TASK BRIEF
What you return must match the listing below character for character, minus any pictures.

THE DATA
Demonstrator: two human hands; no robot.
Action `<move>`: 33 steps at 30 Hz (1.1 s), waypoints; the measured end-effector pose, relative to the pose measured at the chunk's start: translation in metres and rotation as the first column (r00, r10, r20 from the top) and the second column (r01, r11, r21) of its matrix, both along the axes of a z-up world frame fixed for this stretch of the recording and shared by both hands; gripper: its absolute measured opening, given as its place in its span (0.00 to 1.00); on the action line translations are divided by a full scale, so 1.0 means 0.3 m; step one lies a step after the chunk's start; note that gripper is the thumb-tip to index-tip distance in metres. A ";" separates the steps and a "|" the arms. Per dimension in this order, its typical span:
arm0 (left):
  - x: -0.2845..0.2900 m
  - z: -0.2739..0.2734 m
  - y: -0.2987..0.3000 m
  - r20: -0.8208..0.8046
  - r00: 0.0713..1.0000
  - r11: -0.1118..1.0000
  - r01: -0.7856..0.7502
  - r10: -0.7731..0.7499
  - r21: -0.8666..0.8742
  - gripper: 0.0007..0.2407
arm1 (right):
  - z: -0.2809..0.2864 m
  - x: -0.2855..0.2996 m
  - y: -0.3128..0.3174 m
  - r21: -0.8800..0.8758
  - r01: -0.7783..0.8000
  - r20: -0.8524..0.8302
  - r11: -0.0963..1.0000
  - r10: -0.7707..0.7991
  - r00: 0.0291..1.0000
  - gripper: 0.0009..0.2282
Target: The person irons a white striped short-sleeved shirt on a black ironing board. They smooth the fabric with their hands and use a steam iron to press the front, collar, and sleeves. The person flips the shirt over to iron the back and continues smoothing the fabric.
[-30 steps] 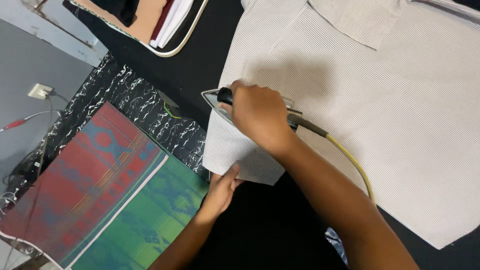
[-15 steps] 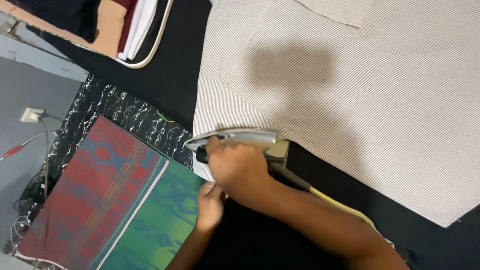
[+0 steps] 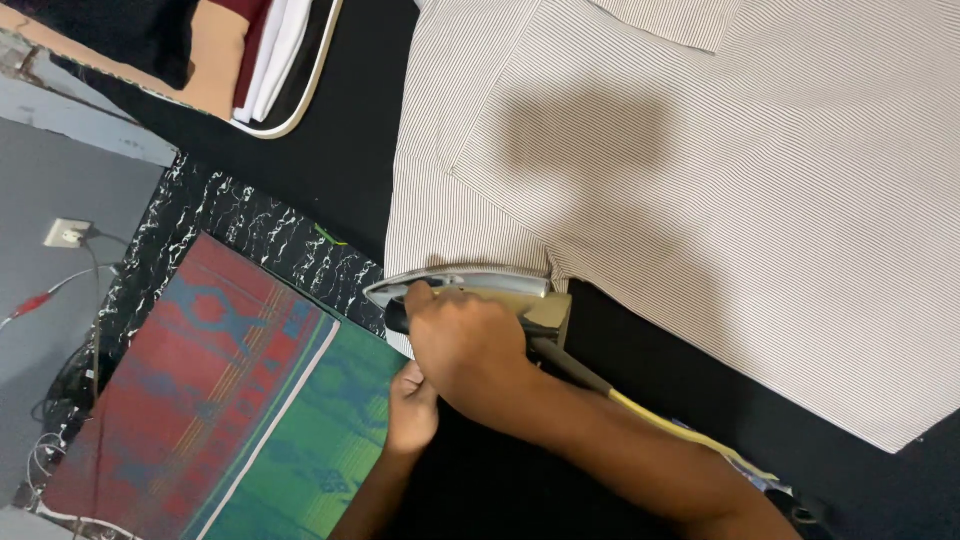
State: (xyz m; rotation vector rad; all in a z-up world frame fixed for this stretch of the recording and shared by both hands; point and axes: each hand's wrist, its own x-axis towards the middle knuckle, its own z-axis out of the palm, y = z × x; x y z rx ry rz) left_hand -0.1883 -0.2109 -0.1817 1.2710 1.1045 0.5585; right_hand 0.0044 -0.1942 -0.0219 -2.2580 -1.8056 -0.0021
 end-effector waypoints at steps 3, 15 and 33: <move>-0.025 -0.034 -0.001 -0.003 1.000 1.000 -0.002 0.002 0.016 0.08 | 0.001 -0.018 0.040 0.009 0.020 -0.035 1.000 -0.020 0.999 0.01; -0.056 -0.059 0.077 0.501 0.751 0.883 -0.238 0.431 -0.404 0.22 | 0.409 0.273 0.103 -0.207 -0.046 -0.478 0.977 -0.060 0.876 0.16; -0.018 0.110 0.337 -0.111 0.977 0.983 -0.180 0.183 0.037 0.08 | 0.236 0.478 0.239 -0.416 -0.166 -0.318 0.894 0.027 0.948 0.17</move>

RESULT OF THIS EXERCISE
Demonstrator: two human hands; no robot.
Action `<move>`: 33 steps at 30 Hz (1.1 s), waypoints; the measured end-effector pose, relative to the pose measured at the chunk's start: translation in metres and rotation as the first column (r00, r10, r20 from the top) and the second column (r01, r11, r21) of its matrix, both along the axes of a z-up world frame fixed for this stretch of the recording and shared by both hands; gripper: its absolute measured opening, given as its place in its span (0.00 to 1.00); on the action line translations are divided by a full scale, so 1.0 means 0.3 m; step one lies a step after the chunk's start; note that gripper is the thumb-tip to index-tip distance in metres. A ";" separates the steps and a "|" the arms. Per dimension in this order, its typical span:
arm0 (left):
  - x: -0.2845..0.2900 m
  - z: -0.2739..0.2734 m
  - y: -0.2987..0.3000 m
  - r20: -0.8208..0.8046
  - r00: 0.0713..1.0000
  - r11: -0.1118..1.0000
  - r01: -0.7856..0.7502
  - r10: -0.7731..0.7499
  - r21: -0.8666..0.8742
  - gripper: 0.0007..0.2407
arm1 (right):
  - z: -0.2809..0.2864 m
  - x: -0.2855..0.2996 m
  - y: -0.3128..0.3174 m
  - r21: -0.8800..0.8758
  - r01: -0.7783..0.8000
  - r20: -0.8524..0.8302
  - r11: -0.0963..1.0000
  - r10: -0.7707..0.7991
  - r00: 0.0291..1.0000
  - gripper: 0.0009..0.2282
Target: The person irons a white striped short-sleeved shirt on a black ironing board. They smooth the fabric with their hands and use a steam iron to press the front, collar, and sleeves. The person flips the shirt over to iron the back and continues smoothing the fabric.
[-30 steps] 
[-15 steps] 
[+0 steps] 
State: (xyz m; rotation vector rad; all in a z-up world frame fixed for this stretch of the recording and shared by both hands; point and axes: each hand's wrist, its own x-axis towards the middle knuckle, its own z-axis out of the palm, y = z × x; x y z rx ry rz) left_hand -0.1883 -0.2109 -0.1817 1.2710 1.1045 0.5585; right_hand 0.0044 -0.1942 -0.0219 -2.2580 -1.8056 -0.0021
 end-effector waypoints at steps 3, 15 and 33: <move>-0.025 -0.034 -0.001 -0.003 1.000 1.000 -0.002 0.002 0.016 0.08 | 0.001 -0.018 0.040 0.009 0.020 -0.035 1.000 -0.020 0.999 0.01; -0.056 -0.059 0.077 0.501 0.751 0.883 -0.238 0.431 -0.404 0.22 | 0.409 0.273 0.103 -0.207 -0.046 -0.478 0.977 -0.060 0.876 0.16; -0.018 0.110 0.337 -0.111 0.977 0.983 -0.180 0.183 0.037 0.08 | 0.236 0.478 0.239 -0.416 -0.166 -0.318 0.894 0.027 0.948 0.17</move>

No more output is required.